Thursday, April 20, 2006

Kudos on your Gibbage

There are other blogs out there. Blogs with news about kittens dying horrible deaths, blogs with news about kittens being horribly born; I have witnessed this, it's not a pretty sight and it only means that the books I read as a kid have lied to me. Even blogs with news about kittens being raised from the dead for sacrifice. They're out there.

There are also other blogs by games developers looking to chronicle their efforts for historical purposes. Armies of bearded net archaeologists drinking lots of tea might want to know why The Mysterious Sofa Man never got a worldwide release, and how to beat level four where the fat man attempts to sit on you.

One such blog is Dan Marshall's effort, Gibbage. I implore you to read it for a multitude of reasons. It's funny, for a start, and it's actually well written. Presumably because Dan knows how to do that sort of thing without tripping over his own convoluted metaphors. Another reason is the game itself, er, Gibbage.

Gibbage. I was a bit frightened when I first heard about the game. I don't know what Gibbage means so I looked it up in a dictionary. Imagine the horror when I found out that a "gib" is a castrated male cat. I had had enough of blogs about kittens that are sexually active, the last thing I needed was one where Tiddles is without his winky.

Thankfully, it also appears to mean something else, along the lines of horrible desmemberment of spikey haired, cartoon people, which was much more pleasing to my ear after having to put up with a Pokemon obsessed little sister.

Gibbage is, at its heart, a two player single screen action game, the aim of which is almost certain death. You bound around the level, chase your opponent and attempt to produce a kaleidoscopic image of limbs, blood, eyballs and tattered clothing. Also, there's something about collecting power cubes and returning them to base in order to win, like a platform capture-the-flag, but I was too busy dying horribly because I thought that was fun.

If I was playing with a friend, I'd possibly have tried to kill him instead. Six quid to kill as many friends as you like, even top professionals cannot match that price. If you like Worms, you'd like Gibbage.

Another such blog is Cliffski's. Cliff's actually got loads of games under his belt, like Democracy, in which you become the elected head of state of a real-world nation and attempt to please everyone at the same time (and fail), and Starship Tycoon 2 where you run a fleet of interstellar transport spaceships. Which is clearly better than a theme park, yet people keep buying theme park games. I believe the two games should really be merged into Capitalist Space Pig-Dog-Monkey 3 With Added Elections, but perhaps its good that Cliff doesn't listen to me. Also, there should be talking quaggas.

His latest game, which isn't finished yet but actually exists (unlike... um... moving on) is Kudos, which he cleverly attempts to describe as "a life sim that's not like The Sims but more like Animal Crossing which I have not played".

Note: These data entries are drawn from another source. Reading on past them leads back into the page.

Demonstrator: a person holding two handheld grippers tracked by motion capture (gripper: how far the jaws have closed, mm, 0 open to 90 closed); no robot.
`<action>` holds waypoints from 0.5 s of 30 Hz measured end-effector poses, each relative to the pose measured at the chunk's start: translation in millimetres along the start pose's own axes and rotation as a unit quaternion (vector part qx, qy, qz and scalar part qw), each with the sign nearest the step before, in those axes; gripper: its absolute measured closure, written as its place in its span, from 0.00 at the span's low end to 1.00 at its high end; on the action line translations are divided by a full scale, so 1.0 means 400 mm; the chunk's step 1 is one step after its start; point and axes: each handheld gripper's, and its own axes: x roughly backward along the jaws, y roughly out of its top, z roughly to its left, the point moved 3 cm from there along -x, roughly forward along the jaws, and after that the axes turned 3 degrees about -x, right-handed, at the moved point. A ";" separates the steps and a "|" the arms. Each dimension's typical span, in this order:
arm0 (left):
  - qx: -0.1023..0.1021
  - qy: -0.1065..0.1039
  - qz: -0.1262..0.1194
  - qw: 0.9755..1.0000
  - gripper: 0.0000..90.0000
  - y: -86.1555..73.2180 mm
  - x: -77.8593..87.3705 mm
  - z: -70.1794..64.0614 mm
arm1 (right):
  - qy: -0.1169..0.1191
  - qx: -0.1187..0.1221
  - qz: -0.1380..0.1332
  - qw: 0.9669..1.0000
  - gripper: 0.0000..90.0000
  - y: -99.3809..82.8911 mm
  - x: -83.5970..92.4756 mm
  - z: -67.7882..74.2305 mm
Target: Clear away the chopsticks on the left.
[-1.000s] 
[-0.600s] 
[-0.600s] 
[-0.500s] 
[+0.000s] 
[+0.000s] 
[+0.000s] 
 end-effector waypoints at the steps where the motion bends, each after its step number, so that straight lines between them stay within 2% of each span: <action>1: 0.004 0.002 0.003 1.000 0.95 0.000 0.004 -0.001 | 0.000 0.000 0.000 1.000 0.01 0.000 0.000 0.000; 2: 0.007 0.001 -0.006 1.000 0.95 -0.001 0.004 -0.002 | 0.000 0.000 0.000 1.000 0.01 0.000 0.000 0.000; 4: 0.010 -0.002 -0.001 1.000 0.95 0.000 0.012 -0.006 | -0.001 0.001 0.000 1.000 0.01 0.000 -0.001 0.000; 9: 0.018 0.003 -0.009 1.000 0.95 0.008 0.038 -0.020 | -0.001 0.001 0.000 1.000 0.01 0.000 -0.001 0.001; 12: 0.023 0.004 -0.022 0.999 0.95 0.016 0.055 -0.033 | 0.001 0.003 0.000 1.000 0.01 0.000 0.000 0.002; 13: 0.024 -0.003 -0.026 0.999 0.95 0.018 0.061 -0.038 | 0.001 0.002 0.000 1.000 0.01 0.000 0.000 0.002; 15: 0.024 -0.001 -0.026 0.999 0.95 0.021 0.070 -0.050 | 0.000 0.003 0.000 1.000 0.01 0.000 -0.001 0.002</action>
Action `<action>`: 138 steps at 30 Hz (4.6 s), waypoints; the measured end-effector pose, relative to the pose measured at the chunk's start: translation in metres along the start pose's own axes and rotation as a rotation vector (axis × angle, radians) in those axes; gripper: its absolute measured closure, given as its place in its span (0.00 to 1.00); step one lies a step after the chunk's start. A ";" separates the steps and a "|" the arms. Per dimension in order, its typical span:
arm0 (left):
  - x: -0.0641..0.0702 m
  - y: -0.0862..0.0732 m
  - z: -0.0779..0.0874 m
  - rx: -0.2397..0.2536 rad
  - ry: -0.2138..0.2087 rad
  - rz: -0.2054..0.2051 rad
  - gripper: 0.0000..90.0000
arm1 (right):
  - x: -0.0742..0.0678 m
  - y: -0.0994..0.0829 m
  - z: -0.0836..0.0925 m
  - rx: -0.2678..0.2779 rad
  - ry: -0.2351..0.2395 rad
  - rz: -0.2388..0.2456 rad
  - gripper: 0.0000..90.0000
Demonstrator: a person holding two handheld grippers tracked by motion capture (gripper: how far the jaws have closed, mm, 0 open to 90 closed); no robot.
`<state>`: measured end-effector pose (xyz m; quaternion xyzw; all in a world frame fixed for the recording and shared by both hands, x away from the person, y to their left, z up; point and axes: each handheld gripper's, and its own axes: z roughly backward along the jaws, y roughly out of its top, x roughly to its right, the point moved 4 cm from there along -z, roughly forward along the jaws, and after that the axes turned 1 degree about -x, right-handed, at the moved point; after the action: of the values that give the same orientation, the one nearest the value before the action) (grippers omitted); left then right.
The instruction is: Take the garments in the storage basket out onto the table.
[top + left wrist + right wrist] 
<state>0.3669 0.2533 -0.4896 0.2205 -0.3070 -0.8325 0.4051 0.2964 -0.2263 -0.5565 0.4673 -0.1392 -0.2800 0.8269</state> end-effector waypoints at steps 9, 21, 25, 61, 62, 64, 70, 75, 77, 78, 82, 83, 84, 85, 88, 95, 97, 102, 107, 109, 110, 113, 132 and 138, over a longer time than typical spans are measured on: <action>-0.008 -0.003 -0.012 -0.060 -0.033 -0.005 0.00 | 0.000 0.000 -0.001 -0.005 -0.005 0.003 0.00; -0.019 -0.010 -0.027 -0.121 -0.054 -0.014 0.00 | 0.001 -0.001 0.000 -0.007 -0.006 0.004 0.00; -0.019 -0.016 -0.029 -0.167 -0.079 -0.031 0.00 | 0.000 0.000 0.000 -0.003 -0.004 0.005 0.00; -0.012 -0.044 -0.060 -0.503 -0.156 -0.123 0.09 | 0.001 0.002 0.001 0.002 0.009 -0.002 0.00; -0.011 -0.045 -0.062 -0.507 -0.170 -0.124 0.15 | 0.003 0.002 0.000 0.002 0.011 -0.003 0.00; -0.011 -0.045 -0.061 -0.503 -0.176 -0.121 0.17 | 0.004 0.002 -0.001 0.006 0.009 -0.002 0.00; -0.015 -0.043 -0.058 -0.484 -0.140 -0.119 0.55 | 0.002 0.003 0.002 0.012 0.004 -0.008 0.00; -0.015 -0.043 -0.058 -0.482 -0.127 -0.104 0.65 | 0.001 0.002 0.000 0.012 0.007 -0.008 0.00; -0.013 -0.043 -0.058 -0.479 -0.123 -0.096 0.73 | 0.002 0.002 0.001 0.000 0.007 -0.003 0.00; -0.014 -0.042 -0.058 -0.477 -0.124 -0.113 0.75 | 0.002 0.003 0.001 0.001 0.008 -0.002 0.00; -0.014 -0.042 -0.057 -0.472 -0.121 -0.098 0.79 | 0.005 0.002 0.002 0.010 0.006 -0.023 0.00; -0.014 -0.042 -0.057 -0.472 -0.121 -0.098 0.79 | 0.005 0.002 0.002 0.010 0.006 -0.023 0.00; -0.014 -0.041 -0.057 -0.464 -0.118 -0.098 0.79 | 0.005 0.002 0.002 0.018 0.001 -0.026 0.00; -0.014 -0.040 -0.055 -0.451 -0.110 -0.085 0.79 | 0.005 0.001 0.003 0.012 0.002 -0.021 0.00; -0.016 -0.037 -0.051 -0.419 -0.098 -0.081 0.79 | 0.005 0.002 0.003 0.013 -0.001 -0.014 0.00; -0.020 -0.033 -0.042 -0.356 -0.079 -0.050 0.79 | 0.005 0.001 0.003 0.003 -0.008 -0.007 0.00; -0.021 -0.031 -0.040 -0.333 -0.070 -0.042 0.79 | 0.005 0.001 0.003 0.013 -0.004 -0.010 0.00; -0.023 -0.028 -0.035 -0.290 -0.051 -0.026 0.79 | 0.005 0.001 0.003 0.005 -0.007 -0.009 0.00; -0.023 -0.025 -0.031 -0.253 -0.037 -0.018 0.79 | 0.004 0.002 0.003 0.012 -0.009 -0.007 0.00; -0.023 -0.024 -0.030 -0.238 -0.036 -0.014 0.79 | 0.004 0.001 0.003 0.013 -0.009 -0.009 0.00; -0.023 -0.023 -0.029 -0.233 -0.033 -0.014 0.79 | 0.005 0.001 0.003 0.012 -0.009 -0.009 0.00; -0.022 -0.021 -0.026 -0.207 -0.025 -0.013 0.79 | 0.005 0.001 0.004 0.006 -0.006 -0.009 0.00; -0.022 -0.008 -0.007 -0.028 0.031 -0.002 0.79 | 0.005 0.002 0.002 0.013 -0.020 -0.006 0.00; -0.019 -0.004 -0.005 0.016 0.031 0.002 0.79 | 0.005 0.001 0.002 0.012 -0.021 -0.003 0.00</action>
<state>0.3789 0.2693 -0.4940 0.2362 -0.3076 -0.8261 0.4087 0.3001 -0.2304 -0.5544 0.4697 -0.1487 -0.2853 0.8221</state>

I'm sold, at any rate, because Animal Crossing is excellent and The Sims was just boring. In Kudos, you live life - go out drinking with your buddies, make more friends, get a job, realise you hate the people you work with, get a girlfriend, find out that the girlfriend hates all your friends but loves your work colleagues... and so on until an anthropomorphic duck tells you he's a hammer whilst looking whistfully at a phallic constellation in the sky.

Ideally. That's easily the best bit about Animal Crossing.

What I like about both Kudos and Gibbage is that they are indicative of the independent developer's range, variety and imagination, with which the major publishing houses can rarely compete. It reminds me of the early 8-bit days when the hobbyists were at the forefront, when every new game that wasn't a direct clone of an arcade hit was delivering something new.

That's how I see the indie scene, that's where the passion can be. Guys like Dan Marshall and Cliff Harris making games they believe in, and the quality can often shine through into the finished product. It doesn't stop with those two. There's Si Read, creator of New Star Soccer 3, pretty much the only game out there where you get to live the life of a footballer since the days of Gremlin's Footballer of the Year. There's Introversion making games like Darwinia, or the forthcoming Defcon which allows you to attempt a bit of Global Thermonuclear War without the help of WOPR, and has the genius touch of "office mode" so you can finally nuke the guy from accounts and the boss will be none the wiser. Games built by guys and girls
who've thought, "You know what I'd love to play?" and then gone and fucking built it.

You can only be urged to support them if you like their games. Help them make more.

And help me as well, my blog needs traffic.

1 comment:

D said...

Thanks for this, I appreciate it. You're officially an Official "Friend of Gibbage", which is the highest honour you can acheive. Probably.